At the first visit to pharmacies, information concerning influenza vaccinations, the type of influenza, and the hour between the first clinical symptom and the pharmacy visit were collected by interviews with a pharmacist. Electronic drug records were reviewed to extract age, sex, the types of anti-influenza drugs and concomitant drugs which were antipyretic analgesic and antitussive expectorants including beta 2-adrenergic receptor stimulating agents. When the pediatric patients with influenza revisited the pharmacy, the time (in hours) difference between the first visit and the revisit were calculated and the prescription contents obtained at the revisit were also recorded.

Statistical Analysis

This study was an observational study. Sample size was determined by considering the number of visitors to three pharmacies during the survey period. To ascertain the normal distribution of variables, the Shapiro–Wilk’s test was performed. For univariate analysis, a one-way ANOVA or the Kruskal–Wallis test were used. Additionally, for categorical variables, Fisher’s exact test or pairwise Fisher’s exact test with the Bonferroni correction was performed. Regarding the variables of vaccination and types of influenza viruses, we categorized the missing information as, “unknown” without the imputation method. Because the activity of the influenza virus in young children can persist from the onset through 7 d,¹⁹⁾ we defined the event (revisit) when the patients with influenza revisited the pharmacy as 7 d (168 h). Cumulative incidence of revisits to the pharmacy were estimated using Kaplan–Meier method, and the log-rank test was performed to compare two groups with the Bonferroni correction. To evaluate the difference between the baloxavir marboxil- and the oseltamivir- or laninamivir-treated group, we employed cox proportional hazard models with the inverse probability of treatment weighting (IPTW) and robust standard errors using a propensity score (PS) to correct for potential confounding factors that may affect the treatment assignment. For multivariable modeling, PS was estimated by a logistic model, and age, sex, vaccination, types of influenza viruses, hours between the first clinical symptom and the pharmacy visit, the use of antipyretic analgesic and antitussive expectorant were used as background factors. The statistical analyses were conducted using the R software, version 3.6.2 (The R Foundation for Statistical Computing, Vienna, Austria). Values of p < 0.05 were considered significant.

RESULTS

Patient Characteristics

Patients characteristics are presented in Table 1. Because there were a few cases in which peramivir (n = 2) or zanamivir (n = 1) were administered, these groups were excluded. One hundred and forty nine baloxavir marboxil-, 161 oseltamivir-, and 162 laninamivir-treated pediatric patients were enrolled. The frequency of prescription patients between the three groups were similar. While there were significant differences in age (p < 0.001), the presence or absence of vaccination (p < 0.001), types of influenza (p = 0.001) and the use of antipyretic analgesic (p < 0.001) between the three groups were recorded. We investigated the number of pharmacy revisit in each group (Table 2). The results indicated that the number of revisits for the baloxavir marboxil group were significantly lower than that for the oseltamivir group (p < 0.001) but not for the laninamivir group (p = 0.79).

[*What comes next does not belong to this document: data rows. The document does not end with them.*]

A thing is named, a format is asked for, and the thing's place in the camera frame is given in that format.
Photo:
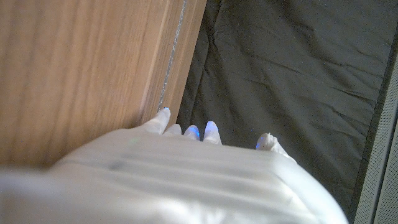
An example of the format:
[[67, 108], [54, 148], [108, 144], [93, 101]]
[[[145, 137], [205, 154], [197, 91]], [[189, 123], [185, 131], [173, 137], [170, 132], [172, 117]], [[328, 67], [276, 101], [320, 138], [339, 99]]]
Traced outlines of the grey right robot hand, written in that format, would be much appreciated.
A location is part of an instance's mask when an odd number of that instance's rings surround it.
[[2, 223], [346, 223], [276, 137], [225, 146], [217, 125], [182, 131], [170, 110], [111, 131], [48, 169], [1, 170]]

Table 1. The Characteristics of the Influenza Patients Examined in This Study

	Baloxavir marboxil	Oseltamivir	Laninamivir	p-Value
	n = 149	n = 161	n = 162
Age (year), median, IQR	10.00 (8.00, 12.00)	4.00 (3.00, 6.00)	9.00 (7.25, 11.00)	<0.001
Male/female, n	74/75	71/90	89/73	0.15
Vaccine
Vaccination (no/yes/unknown), n	100/43/6	82/56/23	76/55/31	<0.001
Times (0/1/2/unknown), n	100/26/17/6	82/23/33/23	76/25/30/31
Types (A/B/unknown), n	149/0/0	157/2/2	153/0/9	0.001
Time (hour) between first clinical symptom and pharmacy visit, IQR	13.0 (4.0, 24.0)	19.0 (4.0, 28.0)	20.0 (6.0, 28.0)	0.08
Prescription
Antipyretic analgesic, n	115	107	138	<0.001
Antitussive expectorant, n	113	121	124	0.90

IQR, interquartile range.

Table 2. The Relation between the Number of Pharmacy Revisits and Each Anti-influenza Drug

	Pharmacy revisit negative	Pharmacy revisit positive
Baloxavir marboxil	137	12
Oseltamivir	121	40
Laninamivir	142	20

Time-to-Event Analysis

We next investigated the time difference between the first visit and the revisit to the pharmacy in each group and Kaplan–Meier curves were constructed to determine the difference in the cumulative incidence of revisits to the pharmacy between the three groups (Fig. 1). The log-rank test revealed a significantly lower incidence of revisits in the baloxavir marboxil-treated group in comparison to that for the oseltamivir-treated group (p < 0.001). There was no difference between the baloxavir marboxil- and the laninamivir-treated group (p = 0.68). We employed Cox proportional hazard models with IPTW using PS. The propensity score was calculated using the logistic regression model, in which age, sex, the presence of vaccination, types of influenza viruses, hours between the first clinical symptom and the pharmacy visit, the use of antipyretic analgesic and an antitussive expectorant used for covariates were used as background factors. Based on the results, we confirmed that the baloxavir marboxil-treated group based on the oseltamivir-treated group was associated with a low risk for revisit (hazard ratio (HR) 0.28, 95% confidence interval (CI) 0.11–0.70, p = 0.006 (Table 3)). On the other hand, there was no difference between baloxavir marboxil- and laninamivir-treated groups (HR 0.52, 95%CI 0.24–1.13, p = 0.10 (Table 4)).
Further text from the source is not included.